**TASK ITEM**
Reproduce the records word for word, leaving out any pictures they hold.

**DATASET**

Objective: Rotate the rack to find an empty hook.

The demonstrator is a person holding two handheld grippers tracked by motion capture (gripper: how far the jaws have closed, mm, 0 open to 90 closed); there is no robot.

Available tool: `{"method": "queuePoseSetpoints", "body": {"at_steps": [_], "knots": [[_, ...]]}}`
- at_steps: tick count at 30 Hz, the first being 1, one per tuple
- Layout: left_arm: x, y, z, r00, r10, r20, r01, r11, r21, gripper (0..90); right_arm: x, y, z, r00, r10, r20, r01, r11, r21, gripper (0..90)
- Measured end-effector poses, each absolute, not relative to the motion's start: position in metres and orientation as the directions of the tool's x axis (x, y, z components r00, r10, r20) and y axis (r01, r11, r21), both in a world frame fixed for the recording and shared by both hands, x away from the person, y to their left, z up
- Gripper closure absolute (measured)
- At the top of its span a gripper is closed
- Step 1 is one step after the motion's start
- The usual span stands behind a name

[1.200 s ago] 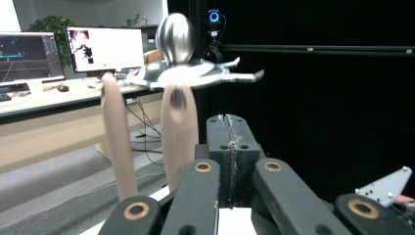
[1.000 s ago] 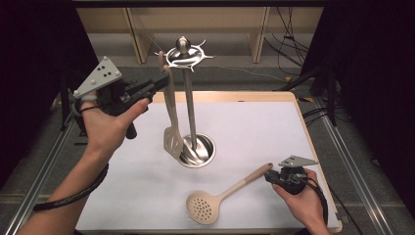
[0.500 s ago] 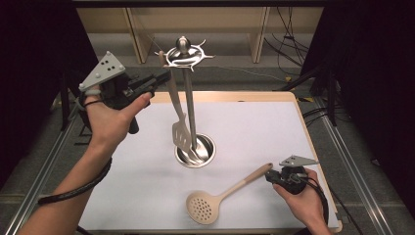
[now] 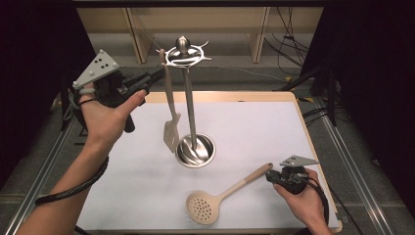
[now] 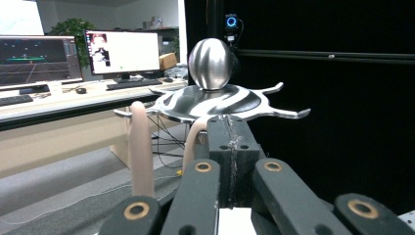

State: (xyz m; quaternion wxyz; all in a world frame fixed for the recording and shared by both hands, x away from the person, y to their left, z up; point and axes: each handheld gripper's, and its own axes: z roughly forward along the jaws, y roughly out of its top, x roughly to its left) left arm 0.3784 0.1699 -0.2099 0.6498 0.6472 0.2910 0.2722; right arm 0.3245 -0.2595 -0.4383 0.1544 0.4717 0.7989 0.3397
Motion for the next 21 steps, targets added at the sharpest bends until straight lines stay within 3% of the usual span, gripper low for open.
{"method": "queuePoseSetpoints", "body": {"at_steps": [21], "knots": [[0.392, 0.180, -0.207, 0.638, 0.770, -0.026, 0.037, 0.003, 0.999, 89.6, 0.324, -0.259, -0.437, -0.493, 0.865, 0.090, 0.666, 0.309, 0.679, 76.4]]}}
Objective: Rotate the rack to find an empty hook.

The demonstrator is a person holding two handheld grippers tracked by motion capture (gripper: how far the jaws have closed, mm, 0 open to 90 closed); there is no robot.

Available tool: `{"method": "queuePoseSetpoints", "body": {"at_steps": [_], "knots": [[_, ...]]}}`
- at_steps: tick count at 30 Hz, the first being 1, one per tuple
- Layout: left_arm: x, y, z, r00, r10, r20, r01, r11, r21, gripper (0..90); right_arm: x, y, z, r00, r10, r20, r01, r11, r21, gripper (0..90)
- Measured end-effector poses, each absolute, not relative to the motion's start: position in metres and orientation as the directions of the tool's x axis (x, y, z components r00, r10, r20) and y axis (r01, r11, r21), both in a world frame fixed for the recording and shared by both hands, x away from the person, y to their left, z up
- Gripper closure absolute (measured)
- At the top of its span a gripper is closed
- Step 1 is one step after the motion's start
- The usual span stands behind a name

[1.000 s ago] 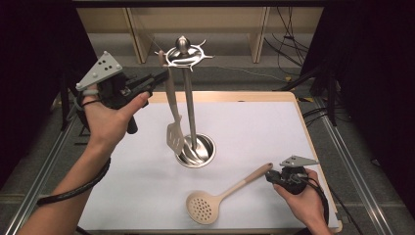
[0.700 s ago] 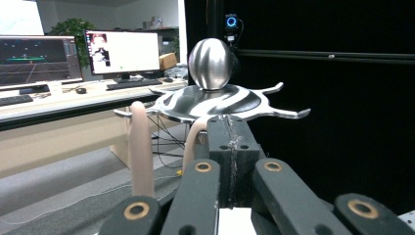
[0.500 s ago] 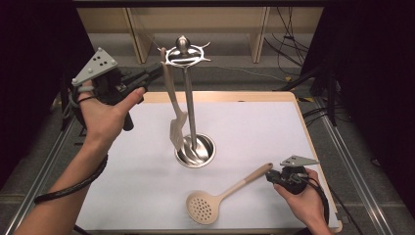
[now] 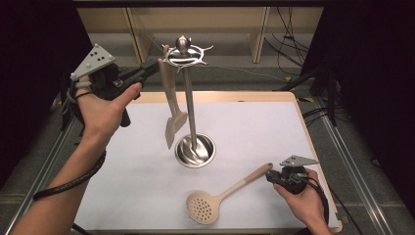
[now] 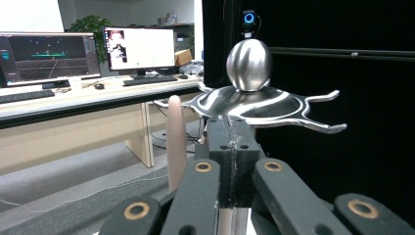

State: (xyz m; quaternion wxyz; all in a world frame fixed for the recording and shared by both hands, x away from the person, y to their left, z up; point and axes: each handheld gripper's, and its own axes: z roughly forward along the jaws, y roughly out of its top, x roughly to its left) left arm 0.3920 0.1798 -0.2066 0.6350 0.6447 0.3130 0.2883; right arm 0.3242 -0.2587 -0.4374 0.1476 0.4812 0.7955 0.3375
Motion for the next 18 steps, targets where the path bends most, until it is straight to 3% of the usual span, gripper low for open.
{"method": "queuePoseSetpoints", "body": {"at_steps": [18], "knots": [[0.410, 0.180, -0.204, 0.612, 0.791, 0.003, 0.045, -0.040, 0.998, 89.6, 0.325, -0.259, -0.438, -0.494, 0.864, 0.096, 0.673, 0.310, 0.672, 76.6]]}}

**RESPONSE AREA**
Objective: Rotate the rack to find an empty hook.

The demonstrator is a person holding two handheld grippers tracked by motion capture (gripper: how far the jaws have closed, mm, 0 open to 90 closed); there is no robot.

Available tool: `{"method": "queuePoseSetpoints", "body": {"at_steps": [_], "knots": [[_, ...]]}}`
- at_steps: tick count at 30 Hz, the first being 1, one per tuple
- Layout: left_arm: x, y, z, r00, r10, r20, r01, r11, r21, gripper (0..90); right_arm: x, y, z, r00, r10, r20, r01, r11, r21, gripper (0..90)
- Measured end-effector poses, each absolute, not relative to the motion's start: position in metres and orientation as the directions of the tool's x axis (x, y, z components r00, r10, r20) and y axis (r01, r11, r21), both in a world frame fixed for the recording and shared by both hands, x away from the person, y to their left, z up
- Gripper closure absolute (measured)
- At the top of its span a gripper is closed
- Step 1 is one step after the motion's start
- The usual span stands behind a name

[1.200 s ago] 
[1.000 s ago] 
[0.500 s ago] 
[now] 
[now] 

State: (xyz m; quaternion wxyz; all in a world frame fixed for the recording and shared by both hands, x away from the person, y to their left, z up; point and axes: each handheld gripper's, and its own axes: z roughly forward along the jaws, y roughly out of its top, x roughly to its left) left arm 0.3784 0.1699 -0.2099 0.6498 0.6472 0.2910 0.2722; right arm 0.3245 -0.2595 -0.4383 0.1544 0.4717 0.7989 0.3397
Motion for the next 21 steps, targets added at the sharpest bends until straight lines stay within 3% of the usual span, gripper low for open.
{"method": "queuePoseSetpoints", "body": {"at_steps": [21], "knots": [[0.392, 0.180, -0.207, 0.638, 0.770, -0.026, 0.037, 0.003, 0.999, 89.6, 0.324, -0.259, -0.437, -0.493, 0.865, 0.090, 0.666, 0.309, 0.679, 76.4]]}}
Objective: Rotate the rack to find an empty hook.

The demonstrator is a person holding two handheld grippers tracked by motion capture (gripper: how far the jaws have closed, mm, 0 open to 90 closed); there is no robot.

Available tool: `{"method": "queuePoseSetpoints", "body": {"at_steps": [_], "knots": [[_, ...]]}}`
- at_steps: tick count at 30 Hz, the first being 1, one per tuple
- Layout: left_arm: x, y, z, r00, r10, r20, r01, r11, r21, gripper (0..90); right_arm: x, y, z, r00, r10, r20, r01, r11, r21, gripper (0..90)
- Measured end-effector poses, each absolute, not relative to the motion's start: position in metres and orientation as the directions of the tool's x axis (x, y, z components r00, r10, r20) and y axis (r01, r11, r21), both in a world frame fixed for the recording and shared by both hands, x away from the person, y to their left, z up
- Gripper closure absolute (measured)
- At the top of its span a gripper is closed
- Step 1 is one step after the motion's start
- The usual span stands behind a name

[1.000 s ago] 
[0.700 s ago] 
[0.500 s ago] 
[now] 
[now] 

State: (xyz m; quaternion wxyz; all in a world frame fixed for the recording and shared by both hands, x away from the person, y to their left, z up; point and axes: each handheld gripper's, and its own axes: z roughly forward along the jaws, y roughly out of its top, x roughly to its left) left arm 0.3920 0.1798 -0.2066 0.6350 0.6447 0.3130 0.2883; right arm 0.3242 -0.2587 -0.4374 0.1476 0.4812 0.7955 0.3375
Motion for the next 18 steps, targets where the path bends most, until it is straight to 3% of the usual span, gripper low for open.
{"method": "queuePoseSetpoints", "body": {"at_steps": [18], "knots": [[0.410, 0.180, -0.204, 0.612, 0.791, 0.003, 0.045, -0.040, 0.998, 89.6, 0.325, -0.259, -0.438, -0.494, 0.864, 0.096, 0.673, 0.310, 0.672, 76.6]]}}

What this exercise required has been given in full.